What you should do. Restate the lines of the material below word for word, from the first through the one containing "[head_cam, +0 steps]", and include nothing else; pictures stay out.

Supplied material.

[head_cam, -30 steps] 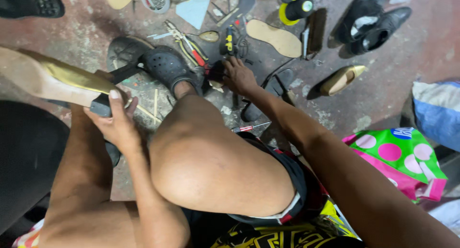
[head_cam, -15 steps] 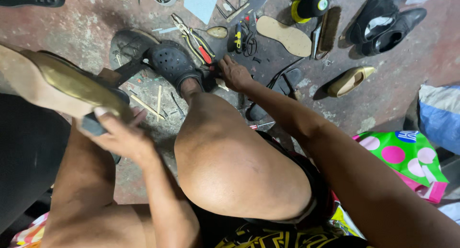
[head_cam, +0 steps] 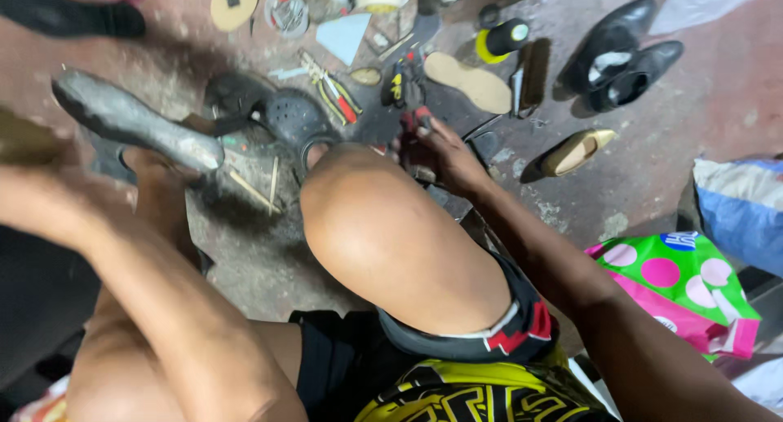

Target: The person is repairing a gold high-heeled shoe while sitting on the floor. They use a hammer to tap the heel, a plier to adjust the heel cap, and a screwdriver to pry at the sole. Finally, they apply a white substance to the heel using a small red tool.

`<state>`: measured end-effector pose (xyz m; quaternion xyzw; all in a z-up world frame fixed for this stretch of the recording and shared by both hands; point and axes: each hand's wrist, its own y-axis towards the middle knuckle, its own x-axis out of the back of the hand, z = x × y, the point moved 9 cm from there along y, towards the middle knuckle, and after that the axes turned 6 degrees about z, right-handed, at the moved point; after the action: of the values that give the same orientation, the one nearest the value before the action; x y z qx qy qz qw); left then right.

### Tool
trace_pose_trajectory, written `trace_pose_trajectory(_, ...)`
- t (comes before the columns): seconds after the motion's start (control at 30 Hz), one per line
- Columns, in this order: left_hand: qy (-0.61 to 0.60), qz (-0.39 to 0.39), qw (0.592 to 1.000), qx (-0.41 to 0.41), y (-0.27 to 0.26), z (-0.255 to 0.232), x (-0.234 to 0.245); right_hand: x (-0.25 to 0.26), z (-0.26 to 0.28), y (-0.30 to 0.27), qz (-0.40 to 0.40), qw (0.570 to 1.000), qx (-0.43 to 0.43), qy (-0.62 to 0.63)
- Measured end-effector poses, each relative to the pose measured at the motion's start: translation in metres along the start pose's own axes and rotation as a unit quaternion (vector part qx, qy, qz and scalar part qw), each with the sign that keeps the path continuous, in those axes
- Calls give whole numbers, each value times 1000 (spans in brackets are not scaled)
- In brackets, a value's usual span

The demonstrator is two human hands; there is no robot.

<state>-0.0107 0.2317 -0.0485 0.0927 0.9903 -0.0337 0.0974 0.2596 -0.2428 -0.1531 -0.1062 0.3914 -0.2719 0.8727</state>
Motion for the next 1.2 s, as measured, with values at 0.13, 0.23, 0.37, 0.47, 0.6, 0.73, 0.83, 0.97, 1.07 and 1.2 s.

Reply.
[head_cam, -30 steps] 
[head_cam, -15 steps] 
[head_cam, +0 steps] 

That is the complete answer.